From the data, return each line holding the word "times".

◆ ◆ ◆ ◆

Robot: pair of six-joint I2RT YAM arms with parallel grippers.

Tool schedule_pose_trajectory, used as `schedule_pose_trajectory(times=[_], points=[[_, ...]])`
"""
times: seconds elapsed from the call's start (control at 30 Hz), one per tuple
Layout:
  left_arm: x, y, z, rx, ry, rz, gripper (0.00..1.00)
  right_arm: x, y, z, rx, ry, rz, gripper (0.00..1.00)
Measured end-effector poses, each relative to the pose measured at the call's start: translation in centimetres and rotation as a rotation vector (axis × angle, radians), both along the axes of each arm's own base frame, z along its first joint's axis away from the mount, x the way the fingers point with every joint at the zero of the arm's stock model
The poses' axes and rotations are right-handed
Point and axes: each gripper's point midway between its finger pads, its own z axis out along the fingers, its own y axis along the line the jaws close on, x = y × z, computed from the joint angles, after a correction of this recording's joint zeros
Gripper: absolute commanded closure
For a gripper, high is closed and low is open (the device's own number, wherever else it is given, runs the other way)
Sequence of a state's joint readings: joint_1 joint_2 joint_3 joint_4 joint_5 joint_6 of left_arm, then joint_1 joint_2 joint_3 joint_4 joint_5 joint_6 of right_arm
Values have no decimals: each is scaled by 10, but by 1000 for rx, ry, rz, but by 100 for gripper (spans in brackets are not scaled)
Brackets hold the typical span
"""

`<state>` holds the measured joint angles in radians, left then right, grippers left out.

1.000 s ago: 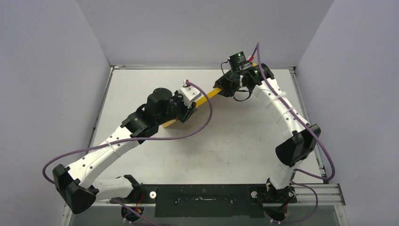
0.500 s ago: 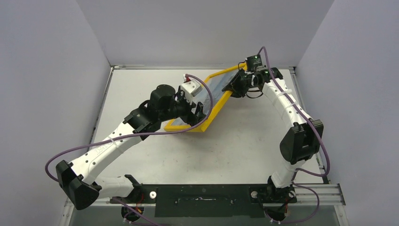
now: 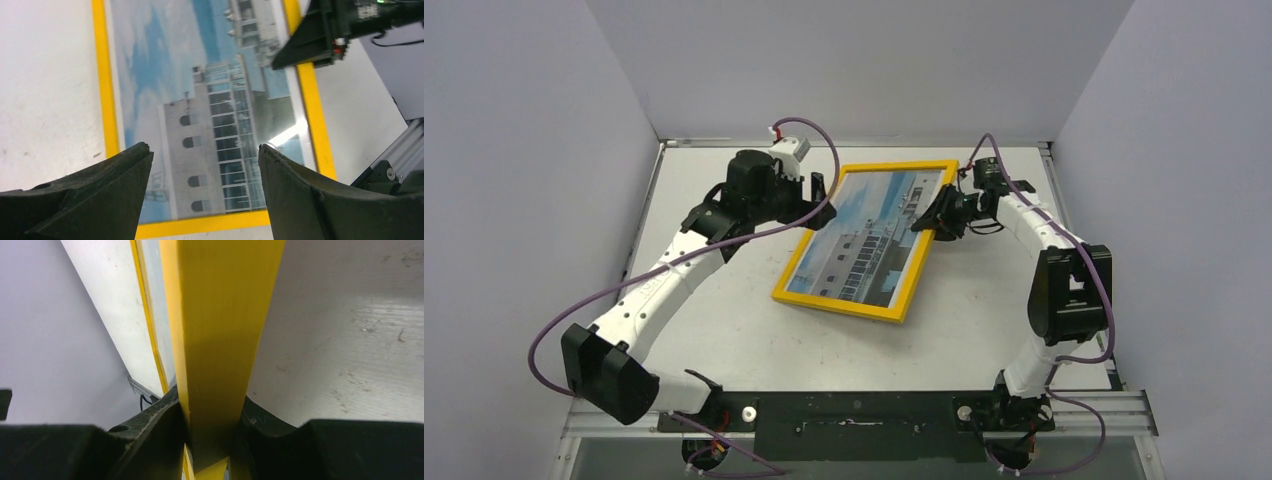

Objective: Put the photo into the frame

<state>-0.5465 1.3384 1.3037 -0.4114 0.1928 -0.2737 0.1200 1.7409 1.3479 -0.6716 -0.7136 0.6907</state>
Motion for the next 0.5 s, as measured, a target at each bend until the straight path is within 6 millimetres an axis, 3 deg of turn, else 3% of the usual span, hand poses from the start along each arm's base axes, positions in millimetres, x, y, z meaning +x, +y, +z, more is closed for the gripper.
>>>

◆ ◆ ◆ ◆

__Output below__:
Tool schedule_pose_trajectory, used as `schedule_pose_trajectory(times=[_], points=[[_, ...]])`
times: seconds elapsed from the call's start (control at 30 Hz), one per tuple

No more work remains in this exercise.